Expresso, Secção Economia Suave
Artigo 13a → 26/6/2004
Jorge
Braga de Macedo
António Sousa Franco testemunhou momentos altos da minha vida estudantil na
Faculdade de Direito da Universidade de Lisboa. Ao longo de quatro décadas,
três das quais filiado na Faculdade de Economia da Universidade Nova de Lisboa,
o testemunho original cresceu, multiplicou-se e sustentou afinidades - disciplinares e electivas.
Com saudade evoco aqui algumas recordações mais recentes. Em 1998 em Kiev impressionou-me
com o conhecimento do culto cristão uniata local, de que só por meu Pai ouvira
antes falar. Em 1999, acolheu no Terreiro do Paço os meus alunos de introdução
à macroeconomia e deu uma aula sobre rigôr orçamental cá dentro e lá fora.
Recordo ainda aqueles momentos altos, como fiz numa conferência sobre
globalização pronunciada no Museu de Angra de Heroísmo em 11 de Junho. Sousa
Franco assistiu à minha prova oral de economia política, regida na altura por
João Lumbrales, à qual cheguei com uma nota alta demais, e à de finanças,
regida por Pedro Martínez, donde saí do mesmo modo.
Encorajou-me a estudar economia nos Estados Unidos, afirmando que eu não lhe
parecia ter vocação de emigrante. Tinha toda a razão no que toca à terra onde
nasci mas, no que toca à disciplina, quando conversámos eu já migrara do
direito para a economia.
As nossas afinidades, talvez mais do que disciplinares foram pois
interdisciplinares entre o direito e a economia. E o objecto preferencial dessa
curiosidade interdisciplinar tem sido o papel da política pública na economia,
ou seja como “arrumar a casa” para a nação Estado enriquecer. Ora a política
pública nada consegue melhorar sem uma apropriação dos conhecimentos que servem
de base para as deliberações e decisões dos sectores privado e público.
Abordagens disciplinares estanques prejudicam essa apropriação, a que é costume
chamar hoje em dia propriedade (ownership),
o prolongamento tomístico da personalidade.
A legitimação da concertação social através do
funcionamento das instituições de diálogo é comum nos países da OCDE, e
reconhecido, por exemplo, no funcionamento dos comités consultivos patronal e
sindical que se articulam com as reuniões ministeriais e o secretariado.
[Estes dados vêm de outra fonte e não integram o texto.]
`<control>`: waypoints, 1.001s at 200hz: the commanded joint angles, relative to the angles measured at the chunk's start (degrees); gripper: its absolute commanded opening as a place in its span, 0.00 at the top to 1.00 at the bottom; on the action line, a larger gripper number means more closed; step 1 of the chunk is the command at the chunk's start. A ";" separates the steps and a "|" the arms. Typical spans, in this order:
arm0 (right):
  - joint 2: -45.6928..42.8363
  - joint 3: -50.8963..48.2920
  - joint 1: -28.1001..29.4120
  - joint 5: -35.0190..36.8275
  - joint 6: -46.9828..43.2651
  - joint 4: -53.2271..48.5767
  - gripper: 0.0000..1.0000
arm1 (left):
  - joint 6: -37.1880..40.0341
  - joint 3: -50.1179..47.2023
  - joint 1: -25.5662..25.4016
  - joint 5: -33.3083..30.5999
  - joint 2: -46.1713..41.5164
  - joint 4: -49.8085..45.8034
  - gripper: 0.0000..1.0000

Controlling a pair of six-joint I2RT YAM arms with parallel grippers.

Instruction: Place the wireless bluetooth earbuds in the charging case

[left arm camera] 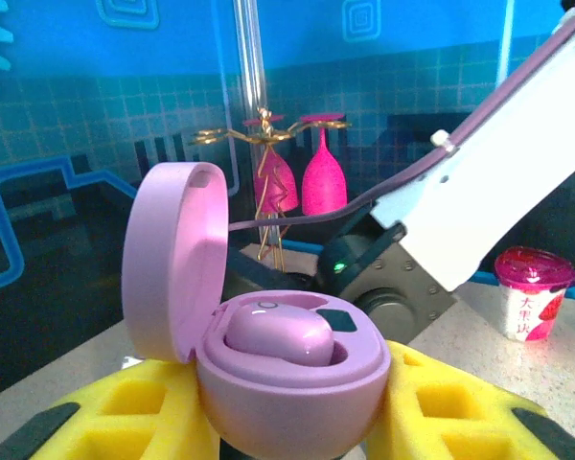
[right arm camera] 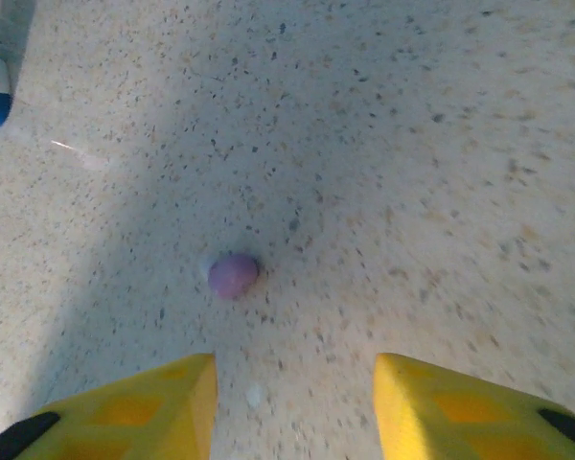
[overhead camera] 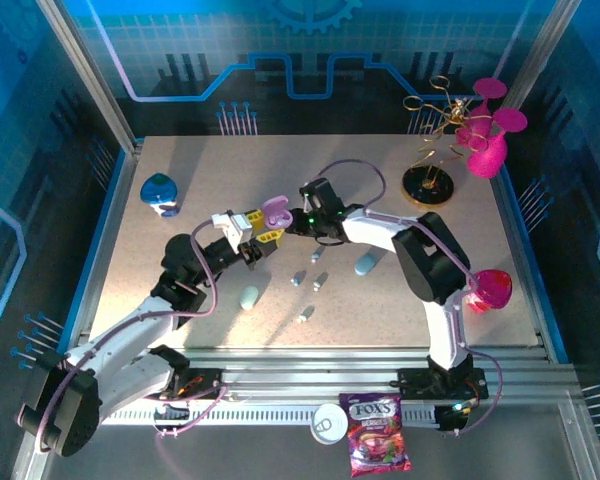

Daí a
necessidade de um duplo enfoque sobre globalização e governação para manter a
esperança no desenvolvimento global, enfoque esse que legitima subordinar
interesses particulares, posto que instalados.
Usando as combinações diversas da liberdade política e financeira e das
múltiplas pertenças dos cidadãos, conseguem-se apontar interacções positivas ou
negativas de globalização e governação. A história de Portugal mostra ambas,
com frequência quase igual nos últimos 170 anos para os quais se conseguem
dados sobre governação e crescimento.
Estas interacções reconhecem insuficiências na globalização comercial e
financeira, embora o mau governo seja um obstáculo incontornável à procura
nacional do bem comum. Aliás, as falhas de governação podem ser tão graves que
configuram uma ameaça para a segurança global.
A lição dos Estados falhados é particularmente sentida nos trópicos, onde
ali’as comecei a ensinar economia, após regressar dos
Estados Unidos, servir como assistente na Faculdade de Direito de Lisboa e ser
mobilizado para fazer o serviço militar em Angola. Desde então, a esperança no
desenvolvimento que Sousa Franco mantinha para o lado de cá dos trópicos tem
sido uma afinidade para o lado de lá.